→ **EXERCISE OBJECTIVE**: Your response should consist of the records below, repeated exactly.
==================================================
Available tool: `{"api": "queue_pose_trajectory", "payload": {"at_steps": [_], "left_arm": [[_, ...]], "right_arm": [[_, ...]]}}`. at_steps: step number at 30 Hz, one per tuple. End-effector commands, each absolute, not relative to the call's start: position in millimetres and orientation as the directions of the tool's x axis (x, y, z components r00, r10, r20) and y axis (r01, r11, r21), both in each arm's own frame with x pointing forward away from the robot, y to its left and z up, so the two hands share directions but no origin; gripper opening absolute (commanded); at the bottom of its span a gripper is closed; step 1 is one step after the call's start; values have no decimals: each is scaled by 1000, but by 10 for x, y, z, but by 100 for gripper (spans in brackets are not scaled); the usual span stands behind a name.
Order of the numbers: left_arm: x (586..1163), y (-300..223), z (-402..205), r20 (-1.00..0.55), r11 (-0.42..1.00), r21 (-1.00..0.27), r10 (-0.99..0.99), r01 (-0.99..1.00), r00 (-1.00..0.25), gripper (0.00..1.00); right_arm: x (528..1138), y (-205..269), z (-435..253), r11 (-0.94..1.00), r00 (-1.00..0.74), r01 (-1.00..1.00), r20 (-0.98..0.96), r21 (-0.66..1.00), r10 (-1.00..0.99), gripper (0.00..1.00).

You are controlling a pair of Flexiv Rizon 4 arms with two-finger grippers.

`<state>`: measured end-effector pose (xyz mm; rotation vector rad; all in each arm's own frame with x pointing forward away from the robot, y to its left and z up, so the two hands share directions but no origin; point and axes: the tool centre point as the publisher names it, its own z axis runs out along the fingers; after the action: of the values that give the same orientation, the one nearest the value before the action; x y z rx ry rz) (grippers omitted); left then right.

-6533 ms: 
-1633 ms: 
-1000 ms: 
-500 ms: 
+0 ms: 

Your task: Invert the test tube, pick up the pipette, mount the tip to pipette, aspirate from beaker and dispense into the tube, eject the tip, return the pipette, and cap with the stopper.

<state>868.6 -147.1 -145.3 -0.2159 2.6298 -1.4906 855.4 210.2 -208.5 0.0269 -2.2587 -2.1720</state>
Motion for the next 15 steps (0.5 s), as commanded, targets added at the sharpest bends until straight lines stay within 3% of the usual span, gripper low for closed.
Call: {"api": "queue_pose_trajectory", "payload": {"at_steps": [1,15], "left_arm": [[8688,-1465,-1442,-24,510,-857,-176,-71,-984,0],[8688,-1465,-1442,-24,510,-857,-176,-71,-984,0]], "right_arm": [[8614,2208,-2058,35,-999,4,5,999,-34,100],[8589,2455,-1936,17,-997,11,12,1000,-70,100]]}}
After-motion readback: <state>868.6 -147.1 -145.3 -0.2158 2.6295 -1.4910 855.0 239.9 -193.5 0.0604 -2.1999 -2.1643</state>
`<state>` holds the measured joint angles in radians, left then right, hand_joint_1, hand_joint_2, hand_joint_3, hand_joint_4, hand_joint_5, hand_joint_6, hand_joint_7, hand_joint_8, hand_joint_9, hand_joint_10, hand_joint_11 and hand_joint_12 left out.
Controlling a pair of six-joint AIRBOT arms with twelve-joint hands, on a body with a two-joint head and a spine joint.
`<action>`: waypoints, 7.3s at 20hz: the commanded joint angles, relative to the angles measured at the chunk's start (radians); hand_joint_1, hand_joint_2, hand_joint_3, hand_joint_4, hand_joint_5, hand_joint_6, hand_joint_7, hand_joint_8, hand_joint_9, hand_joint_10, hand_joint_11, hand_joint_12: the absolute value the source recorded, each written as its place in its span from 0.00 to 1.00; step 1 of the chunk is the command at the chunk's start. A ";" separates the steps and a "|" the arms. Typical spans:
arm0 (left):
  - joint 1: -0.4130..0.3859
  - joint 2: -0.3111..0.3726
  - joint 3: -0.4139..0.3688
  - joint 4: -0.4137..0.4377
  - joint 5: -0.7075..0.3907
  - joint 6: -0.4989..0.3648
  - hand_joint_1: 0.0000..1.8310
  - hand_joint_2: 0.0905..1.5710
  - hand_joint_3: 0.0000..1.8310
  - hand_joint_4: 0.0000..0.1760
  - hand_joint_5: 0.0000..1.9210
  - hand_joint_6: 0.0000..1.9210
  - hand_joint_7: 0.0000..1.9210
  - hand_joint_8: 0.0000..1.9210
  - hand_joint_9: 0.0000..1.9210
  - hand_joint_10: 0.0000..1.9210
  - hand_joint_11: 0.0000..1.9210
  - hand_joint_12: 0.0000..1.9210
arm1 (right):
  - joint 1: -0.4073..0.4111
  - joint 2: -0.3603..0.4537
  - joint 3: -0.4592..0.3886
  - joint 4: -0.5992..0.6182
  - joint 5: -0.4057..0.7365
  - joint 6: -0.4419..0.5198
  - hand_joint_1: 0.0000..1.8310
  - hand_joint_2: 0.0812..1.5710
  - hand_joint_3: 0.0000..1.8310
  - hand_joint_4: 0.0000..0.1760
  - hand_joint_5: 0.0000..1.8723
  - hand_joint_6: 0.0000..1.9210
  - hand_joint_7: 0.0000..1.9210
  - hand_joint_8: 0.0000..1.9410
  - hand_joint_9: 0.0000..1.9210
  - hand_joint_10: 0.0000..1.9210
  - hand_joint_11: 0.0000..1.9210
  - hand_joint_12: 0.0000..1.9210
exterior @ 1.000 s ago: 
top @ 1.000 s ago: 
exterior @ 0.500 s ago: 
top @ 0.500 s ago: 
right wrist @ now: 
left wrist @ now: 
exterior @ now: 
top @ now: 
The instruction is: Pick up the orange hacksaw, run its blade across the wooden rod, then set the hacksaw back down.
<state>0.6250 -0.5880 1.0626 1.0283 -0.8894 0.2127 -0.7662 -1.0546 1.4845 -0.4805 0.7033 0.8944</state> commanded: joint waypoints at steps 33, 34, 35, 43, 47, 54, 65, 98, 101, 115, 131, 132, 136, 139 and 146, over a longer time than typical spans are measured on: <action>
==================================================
→ **SOLVED PROBLEM**:
Available tool: `{"api": "queue_pose_trajectory", "payload": {"at_steps": [_], "left_arm": [[_, ...]], "right_arm": [[_, ...]]}}`. at_steps: step number at 30 Hz, one per tuple. End-effector commands, each absolute, not relative to the call's start: position in millimetres and orientation as the directions of the tool's x axis (x, y, z components r00, r10, r20) and y axis (r01, r11, r21), both in each arm's own frame with x pointing forward away from the robot, y to its left and z up, so the two hands share directions but no origin; gripper opening absolute (commanded); at the bottom of its span a gripper is closed; step 1 is one step after the call's start; values have no decimals: each is scaled by 1000, but by 10 for x, y, z, but by 100 for gripper (spans in brackets are not scaled); the usual span stands behind a name.
Order of the numbers: left_arm: x (586..1163), y (-300..223), z (-402..205), r20 (-1.00..0.55), r11 (-0.42..1.00), r21 (-1.00..0.27), r10 (-0.99..0.99), r01 (-0.99..1.00), r00 (-1.00..0.25), gripper (0.00..1.00); right_arm: x (528..1138), y (-205..269), z (-435..253), r11 (-0.94..1.00), r00 (-1.00..0.74), r01 (-1.00..1.00), r20 (-0.98..0.96), r21 (-0.66..1.00), r10 (-1.00..0.99), gripper (0.00..1.00).

You are controlling a pair of Flexiv Rizon 4 arms with two-finger grippers.

`<state>`: measured end-effector pose (xyz mm; rotation vector rad; all in each arm's own frame with x pointing forward away from the robot, y to its left and z up, so the two hands share directions but no origin; point and axes: the tool centre point as the publisher names it, its own z axis runs out along the fingers; after the action: of the values that give the same orientation, the one nearest the value before the action; x y z rx ry rz) (grippers omitted); left then right.

-6533 ms: 
-1633 ms: 
-1000 ms: 
-500 ms: 
+0 ms: 

Your task: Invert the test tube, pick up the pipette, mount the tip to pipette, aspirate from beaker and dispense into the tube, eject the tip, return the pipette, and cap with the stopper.

<state>868.6 -147.1 -145.3 -0.2159 2.6298 -1.4906 855.4 210.2 -208.5 0.0269 -2.2587 -2.1720</state>
Motion for the next 15 steps (0.5 s), as commanded, targets added at the sharpest bends until straight lines stay within 3% of the usual span, gripper low for closed.
Call: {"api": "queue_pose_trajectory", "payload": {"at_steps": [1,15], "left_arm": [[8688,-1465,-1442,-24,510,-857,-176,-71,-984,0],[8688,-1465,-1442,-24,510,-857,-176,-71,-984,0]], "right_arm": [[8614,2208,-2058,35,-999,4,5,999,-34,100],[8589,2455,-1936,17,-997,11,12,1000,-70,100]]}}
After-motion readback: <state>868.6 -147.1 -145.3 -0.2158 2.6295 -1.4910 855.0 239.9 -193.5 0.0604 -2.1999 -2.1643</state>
`<state>` holds the measured joint angles in radians, left then right, hand_joint_1, hand_joint_2, hand_joint_3, hand_joint_4, hand_joint_5, hand_joint_6, hand_joint_7, hand_joint_8, hand_joint_9, hand_joint_10, hand_joint_11 and hand_joint_12 left out.
Controlling a pair of six-joint AIRBOT arms with twelve-joint hands, on a body with a two-joint head and a spine joint.
`<action>`: waypoints, 7.3s at 20hz: the commanded joint angles, relative to the angles measured at the chunk's start (radians); hand_joint_1, hand_joint_2, hand_joint_3, hand_joint_4, hand_joint_5, hand_joint_6, hand_joint_7, hand_joint_8, hand_joint_9, hand_joint_10, hand_joint_11, hand_joint_12: the absolute value the source recorded, each written as its place in its span from 0.00 to 1.00; step 1 of the chunk is the command at the chunk's start. A ";" separates the steps and a "|" the arms. Typical spans:
arm0 (left):
  - joint 1: -0.4130..0.3859
  - joint 2: -0.3111..0.3726
  - joint 3: -0.4139..0.3688
  - joint 4: -0.4137..0.4377
  - joint 5: -0.7075..0.3907
  - joint 6: -0.4989..0.3648
  - hand_joint_1: 0.0000..1.8310
  - hand_joint_2: 0.0905..1.5710
  - hand_joint_3: 0.0000..1.8310
  - hand_joint_4: 0.0000..0.1760
  - hand_joint_5: 0.0000..1.9210
  - hand_joint_6: 0.0000..1.9210
  - hand_joint_7: 0.0000..1.9210
  - hand_joint_8: 0.0000..1.9210
  - hand_joint_9: 0.0000..1.9210
  - hand_joint_10: 0.0000..1.9210
  - hand_joint_11: 0.0000..1.9210
  - hand_joint_12: 0.0000..1.9210
arm1 (right):
  - joint 1: -0.4073..0.4111
  - joint 2: -0.3603..0.4537
  - joint 3: -0.4592..0.3886
  - joint 4: -0.5992..0.6182
  - joint 5: -0.4057..0.7365
  - joint 6: -0.4419..0.5198
  - hand_joint_1: 0.0000..1.8310
  - hand_joint_2: 0.0812..1.5710
  - hand_joint_3: 0.0000..1.8310
  - hand_joint_4: 0.0000..0.1760
  - hand_joint_5: 0.0000..1.8723
  - hand_joint_6: 0.0000..1.9210
  - hand_joint_7: 0.0000..1.9210
  - hand_joint_8: 0.0000..1.9410
  - hand_joint_9: 0.0000..1.9210
  - hand_joint_10: 0.0000..1.9210
  - hand_joint_11: 0.0000..1.9210
  - hand_joint_12: 0.0000..1.9210
exterior @ 1.000 s ago: 
top @ 1.000 s ago: 
exterior @ 0.500 s ago: 
top @ 0.500 s ago: 
right wrist @ now: 
left wrist @ now: 
exterior @ now: 
top @ now: 
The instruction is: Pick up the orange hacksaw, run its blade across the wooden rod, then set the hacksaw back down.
<state>0.6250 -0.5880 1.0626 1.0283 -0.8894 0.2127 -0.7662 -1.0546 1.4845 -0.4805 0.7033 0.8944</state> commanded: joint waypoints at steps 33, 34, 35, 43, 47, 54, 65, 98, 101, 115, 131, 132, 136, 139 and 146, over a longer time than typical spans are measured on: <action>

No further output is required.